I just found this box in my mailbox sent from a relative back home in England:










And here's what I found inside:










An old pocket watch and a small bag for memory cards, which contained...










... A RADO Silver Star










Now to find out what these are, and try to date them. More pictures to follow.


----------



## yesenoj (Jan 23, 2013)

First the pocket watch. I was told that it was from the early 1800s, but no more than that. I know there are some masters of pocket watches around here, so any more information would be amazing. I wound it up very carefully and away it went.

First in the protective case:


----------



## yesenoj (Jan 23, 2013)

Then out:


----------



## yesenoj (Jan 23, 2013)

And the movement:



















The movement is signed

R.W. Newland

Farnham

N:619


----------



## yesenoj (Jan 23, 2013)

Now the RADO.



















I haven't really been able to find out much about dating RADOs online.

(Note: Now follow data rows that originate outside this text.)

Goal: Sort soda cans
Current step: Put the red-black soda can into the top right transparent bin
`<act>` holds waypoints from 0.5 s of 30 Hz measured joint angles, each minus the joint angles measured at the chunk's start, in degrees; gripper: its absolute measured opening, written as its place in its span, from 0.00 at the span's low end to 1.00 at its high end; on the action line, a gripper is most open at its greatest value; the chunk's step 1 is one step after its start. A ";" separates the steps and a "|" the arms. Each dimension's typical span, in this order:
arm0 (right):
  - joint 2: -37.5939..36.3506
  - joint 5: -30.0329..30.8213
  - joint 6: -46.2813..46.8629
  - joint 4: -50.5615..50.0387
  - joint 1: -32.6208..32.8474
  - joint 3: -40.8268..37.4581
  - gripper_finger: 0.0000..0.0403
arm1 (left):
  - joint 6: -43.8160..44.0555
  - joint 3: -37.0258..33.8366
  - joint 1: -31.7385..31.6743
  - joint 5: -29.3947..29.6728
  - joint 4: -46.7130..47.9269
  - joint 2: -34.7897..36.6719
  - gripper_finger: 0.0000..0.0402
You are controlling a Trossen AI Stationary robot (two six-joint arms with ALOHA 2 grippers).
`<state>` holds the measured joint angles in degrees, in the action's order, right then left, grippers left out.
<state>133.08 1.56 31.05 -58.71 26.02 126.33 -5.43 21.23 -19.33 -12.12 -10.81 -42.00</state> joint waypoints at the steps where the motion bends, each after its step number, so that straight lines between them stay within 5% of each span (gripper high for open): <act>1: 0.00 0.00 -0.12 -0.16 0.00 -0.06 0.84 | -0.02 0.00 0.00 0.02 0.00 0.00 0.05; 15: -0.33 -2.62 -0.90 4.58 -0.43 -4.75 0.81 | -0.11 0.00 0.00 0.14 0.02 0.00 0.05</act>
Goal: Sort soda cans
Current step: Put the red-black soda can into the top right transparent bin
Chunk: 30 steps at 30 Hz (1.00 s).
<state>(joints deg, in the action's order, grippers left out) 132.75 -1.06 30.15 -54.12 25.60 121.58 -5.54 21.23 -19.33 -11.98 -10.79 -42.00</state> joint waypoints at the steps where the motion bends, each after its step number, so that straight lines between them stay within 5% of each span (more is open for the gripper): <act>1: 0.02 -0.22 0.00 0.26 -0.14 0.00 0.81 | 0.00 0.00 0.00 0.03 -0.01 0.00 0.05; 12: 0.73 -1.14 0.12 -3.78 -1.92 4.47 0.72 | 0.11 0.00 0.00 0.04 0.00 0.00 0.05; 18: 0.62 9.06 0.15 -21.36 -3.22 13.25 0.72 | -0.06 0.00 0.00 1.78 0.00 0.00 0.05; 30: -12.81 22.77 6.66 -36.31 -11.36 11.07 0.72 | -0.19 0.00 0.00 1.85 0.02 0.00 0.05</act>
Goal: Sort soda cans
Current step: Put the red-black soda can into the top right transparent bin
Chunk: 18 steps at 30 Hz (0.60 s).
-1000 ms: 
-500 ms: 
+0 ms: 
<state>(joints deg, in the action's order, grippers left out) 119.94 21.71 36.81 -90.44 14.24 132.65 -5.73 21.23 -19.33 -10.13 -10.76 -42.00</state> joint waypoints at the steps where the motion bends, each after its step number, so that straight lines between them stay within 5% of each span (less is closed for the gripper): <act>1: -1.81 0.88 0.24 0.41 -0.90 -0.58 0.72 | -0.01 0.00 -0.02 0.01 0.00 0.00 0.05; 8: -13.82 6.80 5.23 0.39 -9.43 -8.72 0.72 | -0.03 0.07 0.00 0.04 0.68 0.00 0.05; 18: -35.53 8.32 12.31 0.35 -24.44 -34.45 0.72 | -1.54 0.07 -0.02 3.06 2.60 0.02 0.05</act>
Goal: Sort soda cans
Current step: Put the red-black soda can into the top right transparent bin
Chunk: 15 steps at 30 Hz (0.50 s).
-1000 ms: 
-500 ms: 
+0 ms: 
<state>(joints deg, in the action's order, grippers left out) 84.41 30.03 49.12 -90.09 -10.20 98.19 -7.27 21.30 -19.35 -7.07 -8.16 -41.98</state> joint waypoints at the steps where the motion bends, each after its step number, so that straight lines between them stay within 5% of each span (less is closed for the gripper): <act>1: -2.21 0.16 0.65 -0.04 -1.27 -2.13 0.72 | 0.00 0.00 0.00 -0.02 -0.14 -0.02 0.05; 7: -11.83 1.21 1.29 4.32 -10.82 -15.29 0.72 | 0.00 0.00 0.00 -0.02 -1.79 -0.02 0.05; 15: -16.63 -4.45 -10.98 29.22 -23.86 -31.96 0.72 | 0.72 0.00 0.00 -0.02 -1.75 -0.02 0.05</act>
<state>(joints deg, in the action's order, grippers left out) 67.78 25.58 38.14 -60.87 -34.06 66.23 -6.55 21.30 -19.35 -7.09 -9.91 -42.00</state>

Hopefully someone here will be able to help me out.


----------



## Lampoc (Oct 31, 2010)

Hi yesenoj,

the Silver Star looks to be from the late 70's/early 80's. There's an excellent Rado info site here which should give you more details: http://mike184.beepworld.de/

"Equation of Time" forums also have some serious Rado experts so it might be worth asking there too.


----------



## yesenoj (Jan 23, 2013)

I think the case number indicates that the case was made in Asia (I think the T signifies Taiwan). I can't find a number that matches the format that is expected from a post-1972 watch: '123.4567.8'.

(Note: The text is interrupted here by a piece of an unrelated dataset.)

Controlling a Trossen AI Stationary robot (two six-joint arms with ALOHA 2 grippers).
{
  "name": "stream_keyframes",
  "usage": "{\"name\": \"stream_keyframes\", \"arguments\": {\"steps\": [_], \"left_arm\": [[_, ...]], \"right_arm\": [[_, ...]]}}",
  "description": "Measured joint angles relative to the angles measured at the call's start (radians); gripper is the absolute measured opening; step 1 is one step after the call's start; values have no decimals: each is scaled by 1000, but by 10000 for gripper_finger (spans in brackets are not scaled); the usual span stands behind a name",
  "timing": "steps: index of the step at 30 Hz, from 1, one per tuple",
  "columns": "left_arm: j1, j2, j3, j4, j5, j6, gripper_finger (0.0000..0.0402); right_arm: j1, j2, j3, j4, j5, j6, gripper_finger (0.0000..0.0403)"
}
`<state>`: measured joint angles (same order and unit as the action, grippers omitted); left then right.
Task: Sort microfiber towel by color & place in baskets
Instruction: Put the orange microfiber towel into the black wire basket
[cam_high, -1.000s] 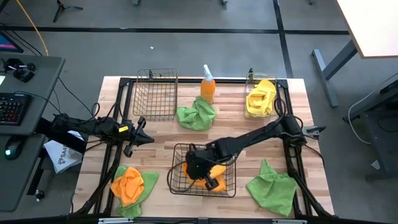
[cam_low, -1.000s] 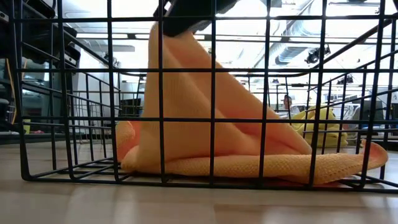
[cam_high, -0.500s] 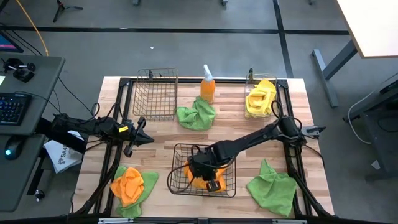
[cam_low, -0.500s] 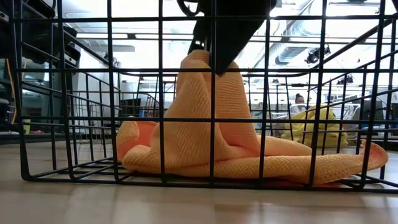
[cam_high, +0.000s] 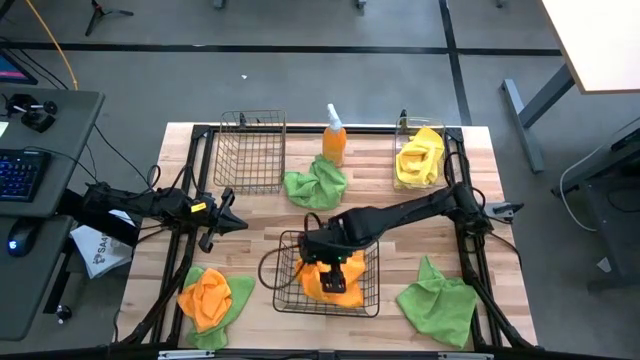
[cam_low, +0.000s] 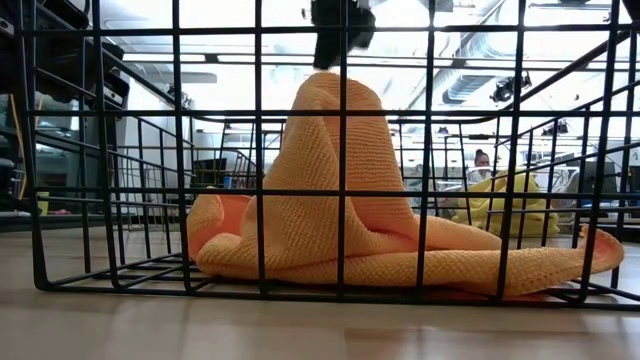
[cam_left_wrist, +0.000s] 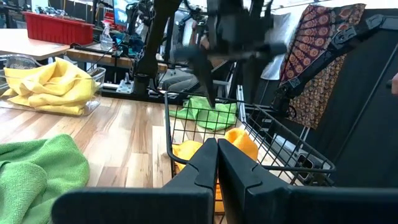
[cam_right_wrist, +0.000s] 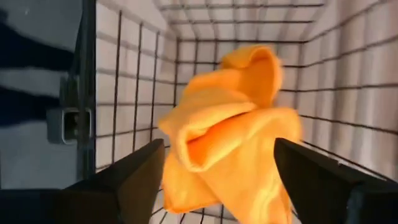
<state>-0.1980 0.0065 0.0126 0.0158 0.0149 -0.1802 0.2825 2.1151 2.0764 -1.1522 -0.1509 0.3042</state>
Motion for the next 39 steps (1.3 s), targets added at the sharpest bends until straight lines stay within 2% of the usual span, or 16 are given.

Any info on the pocket watch, or should I also post in the pocket watch forum?


----------



## AVO (Nov 18, 2012)

A google reveals that Ridgeway William Newland of Farnham (watchmaker) was christened on 13 February 1765...which if true and made by himself would point to your watch being early to mid 19th Century at the latest.

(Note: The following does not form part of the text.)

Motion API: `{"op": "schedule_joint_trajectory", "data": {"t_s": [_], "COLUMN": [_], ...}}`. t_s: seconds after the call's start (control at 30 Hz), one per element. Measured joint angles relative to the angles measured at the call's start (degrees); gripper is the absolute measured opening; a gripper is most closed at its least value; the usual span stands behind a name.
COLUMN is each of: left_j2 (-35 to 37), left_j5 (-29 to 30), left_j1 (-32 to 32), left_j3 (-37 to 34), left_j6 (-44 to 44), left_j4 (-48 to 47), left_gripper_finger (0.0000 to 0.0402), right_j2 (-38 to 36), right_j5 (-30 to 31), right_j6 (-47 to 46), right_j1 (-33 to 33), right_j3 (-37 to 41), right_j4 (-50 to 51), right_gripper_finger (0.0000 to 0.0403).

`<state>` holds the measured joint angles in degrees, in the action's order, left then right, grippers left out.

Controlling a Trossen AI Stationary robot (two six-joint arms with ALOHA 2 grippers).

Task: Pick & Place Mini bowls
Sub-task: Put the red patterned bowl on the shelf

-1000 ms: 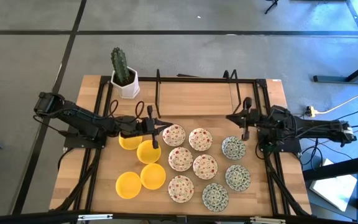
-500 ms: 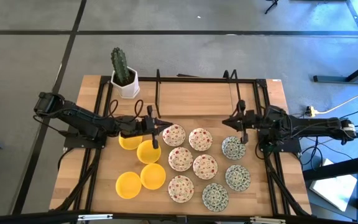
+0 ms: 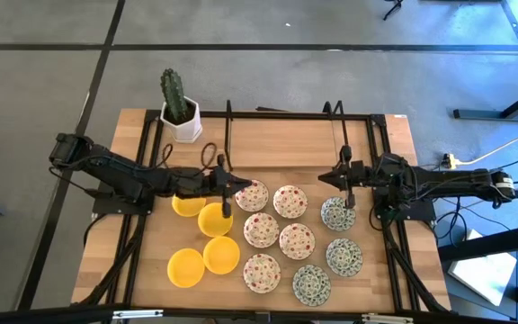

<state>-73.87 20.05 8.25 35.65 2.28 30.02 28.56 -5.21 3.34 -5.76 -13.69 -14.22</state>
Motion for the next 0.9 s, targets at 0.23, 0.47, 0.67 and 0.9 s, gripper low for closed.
{"op": "schedule_joint_trajectory", "data": {"t_s": [0.23, 0.47, 0.67, 0.9], "left_j2": [-6.1, -12.7, -16.6, -18.4], "left_j5": [0.9, -3.3, -3.4, -3.8], "left_j1": [0.0, 0.1, -0.9, -4.0], "left_j3": [22.1, 30.9, 31.0, 31.0], "left_j6": [1.2, -9.3, -5.0, -3.7], "left_j4": [-34.9, -49.5, -51.9, -53.8], "left_gripper_finger": [0.0004, 0.0004, 0.0004, 0.0009], "right_j2": [0.0, 0.2, 0.2, 0.2], "right_j5": [0.0, -0.5, -2.3, -2.4], "right_j6": [0.4, 1.0, 0.2, 0.3], "right_j1": [0.0, 0.0, 0.0, 0.0], "right_j3": [0.0, 0.0, 0.0, 0.0], "right_j4": [-0.2, -0.1, 0.6, 0.8], "right_gripper_finger": [0.0021, 0.0021, 0.0021, 0.0021]}}
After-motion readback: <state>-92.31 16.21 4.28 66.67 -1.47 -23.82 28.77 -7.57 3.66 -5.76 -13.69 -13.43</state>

I assume it's a silver case, so you should be able to describe or photograph the hallmarks. From very non expert observations you have a key-wound pair cased English watch, I'm guessing a fusee (verge escapement?), Tompion regulator and lovely ornate balance c*ck. Is there a winding key and does it go? It's a fantastic looking piece!

And yes, do put it in PW/Clocks and wait for Shiner and other cognoscenti to comment! :buba:


----------



## yesenoj (Jan 23, 2013)

There are some remnants of hallmarks on the inside of the inner case, but they're almost completely worn off. It is a fusee and verge escapement. There is a winding key and it does run! It's running a bit fast, but I think it's amazing that it is going. I'll put some pics in the PW section and see what they can tell me.


----------